Below are several entries. Transcribe exactly those lines that fall from the one with "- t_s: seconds" through the one with "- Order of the", end lines included.

===== Dataset extract

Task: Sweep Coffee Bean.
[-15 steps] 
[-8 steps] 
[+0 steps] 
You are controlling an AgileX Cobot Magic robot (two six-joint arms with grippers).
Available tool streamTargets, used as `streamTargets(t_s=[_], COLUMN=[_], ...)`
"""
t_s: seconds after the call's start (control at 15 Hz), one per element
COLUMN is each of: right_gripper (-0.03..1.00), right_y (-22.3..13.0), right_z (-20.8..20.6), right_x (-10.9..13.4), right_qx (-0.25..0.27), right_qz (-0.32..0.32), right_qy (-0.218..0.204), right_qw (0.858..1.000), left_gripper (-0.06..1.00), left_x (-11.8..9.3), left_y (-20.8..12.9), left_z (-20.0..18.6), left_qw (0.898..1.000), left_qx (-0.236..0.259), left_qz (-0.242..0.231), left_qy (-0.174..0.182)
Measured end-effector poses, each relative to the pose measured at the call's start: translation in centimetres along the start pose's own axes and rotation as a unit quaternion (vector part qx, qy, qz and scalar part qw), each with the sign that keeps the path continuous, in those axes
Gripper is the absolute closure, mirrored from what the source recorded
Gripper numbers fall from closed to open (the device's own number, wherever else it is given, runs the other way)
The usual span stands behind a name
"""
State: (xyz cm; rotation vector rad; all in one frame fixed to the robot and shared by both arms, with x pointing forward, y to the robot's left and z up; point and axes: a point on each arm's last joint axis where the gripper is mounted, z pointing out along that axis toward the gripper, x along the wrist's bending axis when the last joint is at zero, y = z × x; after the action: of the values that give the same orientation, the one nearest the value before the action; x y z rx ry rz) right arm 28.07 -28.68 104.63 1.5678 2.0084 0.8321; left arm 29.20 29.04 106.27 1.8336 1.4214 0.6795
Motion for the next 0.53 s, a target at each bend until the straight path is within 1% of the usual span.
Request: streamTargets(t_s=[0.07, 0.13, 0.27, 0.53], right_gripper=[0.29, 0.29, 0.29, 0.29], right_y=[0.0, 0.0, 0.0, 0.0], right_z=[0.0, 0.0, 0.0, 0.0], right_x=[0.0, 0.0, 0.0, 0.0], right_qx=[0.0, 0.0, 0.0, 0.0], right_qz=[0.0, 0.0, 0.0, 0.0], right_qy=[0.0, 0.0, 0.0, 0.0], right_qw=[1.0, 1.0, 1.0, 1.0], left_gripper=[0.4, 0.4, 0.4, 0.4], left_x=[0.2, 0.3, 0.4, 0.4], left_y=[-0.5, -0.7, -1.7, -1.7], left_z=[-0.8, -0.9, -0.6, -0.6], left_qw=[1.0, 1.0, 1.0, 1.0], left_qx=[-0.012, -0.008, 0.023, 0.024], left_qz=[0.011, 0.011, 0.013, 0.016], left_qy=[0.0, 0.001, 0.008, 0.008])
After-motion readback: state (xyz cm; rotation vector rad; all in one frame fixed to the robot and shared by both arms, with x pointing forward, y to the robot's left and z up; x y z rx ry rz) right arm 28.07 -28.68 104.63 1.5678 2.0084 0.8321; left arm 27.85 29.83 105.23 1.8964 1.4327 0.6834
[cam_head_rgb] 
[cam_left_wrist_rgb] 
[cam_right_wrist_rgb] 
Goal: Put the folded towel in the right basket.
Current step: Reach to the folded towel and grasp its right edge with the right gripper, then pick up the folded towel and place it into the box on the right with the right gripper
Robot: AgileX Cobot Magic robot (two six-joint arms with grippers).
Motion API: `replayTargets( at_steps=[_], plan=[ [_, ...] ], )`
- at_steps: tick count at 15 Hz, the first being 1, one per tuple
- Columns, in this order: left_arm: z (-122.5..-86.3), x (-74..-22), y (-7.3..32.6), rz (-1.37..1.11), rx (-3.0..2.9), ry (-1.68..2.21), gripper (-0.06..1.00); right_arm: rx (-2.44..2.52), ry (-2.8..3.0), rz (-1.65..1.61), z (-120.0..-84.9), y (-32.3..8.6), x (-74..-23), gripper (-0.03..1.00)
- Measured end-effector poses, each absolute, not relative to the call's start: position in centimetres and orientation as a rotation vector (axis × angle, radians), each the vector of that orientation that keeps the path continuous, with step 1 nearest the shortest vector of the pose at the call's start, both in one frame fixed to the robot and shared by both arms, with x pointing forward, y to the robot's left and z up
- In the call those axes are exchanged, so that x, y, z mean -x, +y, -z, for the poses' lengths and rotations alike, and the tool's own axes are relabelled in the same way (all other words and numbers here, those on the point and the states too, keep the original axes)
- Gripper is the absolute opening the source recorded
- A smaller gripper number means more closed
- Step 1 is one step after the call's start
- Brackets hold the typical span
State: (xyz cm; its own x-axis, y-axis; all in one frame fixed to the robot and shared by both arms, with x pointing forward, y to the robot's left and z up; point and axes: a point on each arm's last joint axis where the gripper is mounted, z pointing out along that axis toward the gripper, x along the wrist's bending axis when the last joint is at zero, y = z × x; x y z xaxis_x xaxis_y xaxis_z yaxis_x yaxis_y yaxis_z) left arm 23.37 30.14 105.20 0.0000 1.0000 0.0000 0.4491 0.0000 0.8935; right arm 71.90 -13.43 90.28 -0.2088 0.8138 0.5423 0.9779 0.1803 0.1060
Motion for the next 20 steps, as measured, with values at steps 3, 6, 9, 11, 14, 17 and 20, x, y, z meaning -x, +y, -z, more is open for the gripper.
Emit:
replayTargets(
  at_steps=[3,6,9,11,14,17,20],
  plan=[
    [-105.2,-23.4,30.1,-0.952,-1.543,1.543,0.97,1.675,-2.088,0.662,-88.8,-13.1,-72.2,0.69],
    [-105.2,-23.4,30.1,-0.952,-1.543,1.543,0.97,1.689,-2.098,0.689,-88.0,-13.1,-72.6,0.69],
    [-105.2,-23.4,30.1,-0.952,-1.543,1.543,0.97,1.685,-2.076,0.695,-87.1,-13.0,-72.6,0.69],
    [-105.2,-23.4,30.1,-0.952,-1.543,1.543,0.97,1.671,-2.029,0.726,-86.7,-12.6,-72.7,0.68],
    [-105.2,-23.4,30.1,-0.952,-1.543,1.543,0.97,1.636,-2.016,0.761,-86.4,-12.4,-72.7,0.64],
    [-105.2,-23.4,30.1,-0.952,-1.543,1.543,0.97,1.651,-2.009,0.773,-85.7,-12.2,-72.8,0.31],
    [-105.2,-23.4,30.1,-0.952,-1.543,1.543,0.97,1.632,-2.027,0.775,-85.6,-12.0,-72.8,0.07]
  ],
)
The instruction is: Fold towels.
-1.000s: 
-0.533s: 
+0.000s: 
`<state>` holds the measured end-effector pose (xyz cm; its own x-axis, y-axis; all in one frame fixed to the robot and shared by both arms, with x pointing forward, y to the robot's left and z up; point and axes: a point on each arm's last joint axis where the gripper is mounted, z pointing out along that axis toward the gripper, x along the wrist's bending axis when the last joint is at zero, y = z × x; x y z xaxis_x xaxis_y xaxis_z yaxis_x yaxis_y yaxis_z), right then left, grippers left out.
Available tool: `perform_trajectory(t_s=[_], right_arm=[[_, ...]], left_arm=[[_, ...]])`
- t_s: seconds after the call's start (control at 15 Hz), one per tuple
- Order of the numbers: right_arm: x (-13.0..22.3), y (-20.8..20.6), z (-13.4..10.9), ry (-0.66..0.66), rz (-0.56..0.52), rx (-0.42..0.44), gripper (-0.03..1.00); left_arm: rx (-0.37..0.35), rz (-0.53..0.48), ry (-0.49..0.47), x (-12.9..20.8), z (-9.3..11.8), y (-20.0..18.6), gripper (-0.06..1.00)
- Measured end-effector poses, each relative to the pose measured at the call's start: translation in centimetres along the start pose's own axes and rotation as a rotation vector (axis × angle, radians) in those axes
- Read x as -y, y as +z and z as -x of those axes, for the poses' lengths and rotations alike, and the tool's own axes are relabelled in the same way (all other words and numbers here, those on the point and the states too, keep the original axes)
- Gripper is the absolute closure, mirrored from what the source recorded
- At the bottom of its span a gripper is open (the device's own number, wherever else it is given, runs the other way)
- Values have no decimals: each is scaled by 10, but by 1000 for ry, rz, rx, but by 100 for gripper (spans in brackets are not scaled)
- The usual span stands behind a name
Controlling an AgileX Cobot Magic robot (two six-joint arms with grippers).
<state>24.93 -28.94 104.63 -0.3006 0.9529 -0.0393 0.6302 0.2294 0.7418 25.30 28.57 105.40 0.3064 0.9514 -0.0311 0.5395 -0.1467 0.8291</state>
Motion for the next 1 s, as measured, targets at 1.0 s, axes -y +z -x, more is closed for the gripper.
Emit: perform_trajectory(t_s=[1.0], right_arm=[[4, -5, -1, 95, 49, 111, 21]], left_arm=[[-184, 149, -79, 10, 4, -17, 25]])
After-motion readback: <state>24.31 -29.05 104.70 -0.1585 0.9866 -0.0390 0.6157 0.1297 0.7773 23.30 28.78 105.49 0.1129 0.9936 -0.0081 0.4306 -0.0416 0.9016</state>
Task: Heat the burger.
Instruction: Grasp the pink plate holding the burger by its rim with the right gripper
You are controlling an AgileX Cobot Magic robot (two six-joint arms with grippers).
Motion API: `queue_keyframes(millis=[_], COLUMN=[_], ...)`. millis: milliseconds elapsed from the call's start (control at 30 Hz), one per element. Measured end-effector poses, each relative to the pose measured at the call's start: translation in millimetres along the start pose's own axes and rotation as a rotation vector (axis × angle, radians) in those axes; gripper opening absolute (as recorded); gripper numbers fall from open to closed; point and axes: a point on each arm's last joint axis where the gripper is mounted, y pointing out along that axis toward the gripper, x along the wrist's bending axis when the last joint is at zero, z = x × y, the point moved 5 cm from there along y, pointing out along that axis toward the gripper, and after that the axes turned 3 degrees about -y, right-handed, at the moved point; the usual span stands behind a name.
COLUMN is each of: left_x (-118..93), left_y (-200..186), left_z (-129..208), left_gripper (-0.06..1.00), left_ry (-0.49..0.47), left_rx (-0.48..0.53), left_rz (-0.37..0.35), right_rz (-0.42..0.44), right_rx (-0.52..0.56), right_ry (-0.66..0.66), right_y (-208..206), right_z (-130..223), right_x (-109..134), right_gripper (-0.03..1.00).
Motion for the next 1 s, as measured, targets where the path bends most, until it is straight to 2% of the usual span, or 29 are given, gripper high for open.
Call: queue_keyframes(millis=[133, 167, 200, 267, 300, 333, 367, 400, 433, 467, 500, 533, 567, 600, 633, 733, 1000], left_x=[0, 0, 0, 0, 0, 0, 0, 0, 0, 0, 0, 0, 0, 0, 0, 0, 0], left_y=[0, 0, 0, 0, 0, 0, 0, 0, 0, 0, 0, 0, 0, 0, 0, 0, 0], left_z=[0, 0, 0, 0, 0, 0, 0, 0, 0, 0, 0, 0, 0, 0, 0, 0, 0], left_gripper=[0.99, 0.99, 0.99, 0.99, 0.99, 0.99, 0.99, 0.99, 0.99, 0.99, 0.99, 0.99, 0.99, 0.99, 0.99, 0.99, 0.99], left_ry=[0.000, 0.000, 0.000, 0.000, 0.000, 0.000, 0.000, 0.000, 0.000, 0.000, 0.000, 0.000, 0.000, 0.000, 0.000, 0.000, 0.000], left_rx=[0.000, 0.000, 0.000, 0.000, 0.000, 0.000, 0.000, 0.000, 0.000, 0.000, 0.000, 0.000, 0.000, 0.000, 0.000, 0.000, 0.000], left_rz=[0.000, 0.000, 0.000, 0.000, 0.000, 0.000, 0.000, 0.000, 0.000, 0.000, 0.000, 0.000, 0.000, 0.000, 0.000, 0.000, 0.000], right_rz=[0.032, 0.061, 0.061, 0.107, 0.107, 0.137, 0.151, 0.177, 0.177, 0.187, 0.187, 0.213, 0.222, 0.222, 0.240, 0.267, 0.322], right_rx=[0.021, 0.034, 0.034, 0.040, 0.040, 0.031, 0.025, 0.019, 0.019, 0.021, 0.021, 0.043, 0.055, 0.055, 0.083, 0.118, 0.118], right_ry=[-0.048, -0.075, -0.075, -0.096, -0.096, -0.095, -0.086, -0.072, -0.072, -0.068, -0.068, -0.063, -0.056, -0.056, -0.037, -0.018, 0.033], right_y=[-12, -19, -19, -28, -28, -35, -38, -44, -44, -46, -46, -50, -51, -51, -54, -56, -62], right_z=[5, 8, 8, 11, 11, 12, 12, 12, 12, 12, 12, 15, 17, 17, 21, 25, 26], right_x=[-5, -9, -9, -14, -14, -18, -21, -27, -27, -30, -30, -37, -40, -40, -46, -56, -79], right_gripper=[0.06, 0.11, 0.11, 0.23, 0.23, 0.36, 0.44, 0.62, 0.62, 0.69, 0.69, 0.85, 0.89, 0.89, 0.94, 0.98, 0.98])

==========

Expected output —
- t_s: seconds after the call's start (control at 15 Hz), one per tuple
- Order of the numbers: right_arm: x (-13.0..22.3), y (-20.8..20.6), z (-13.4..10.9), ry (-0.66..0.66), rz (-0.56..0.52), rx (-0.42..0.44), gripper (-0.03..1.00); left_arm: rx (-0.37..0.35), rz (-0.53..0.48), ry (-0.49..0.47), x (-12.9..20.8), z (-9.3..11.8), y (-20.0..18.6), gripper (-0.06..1.00)

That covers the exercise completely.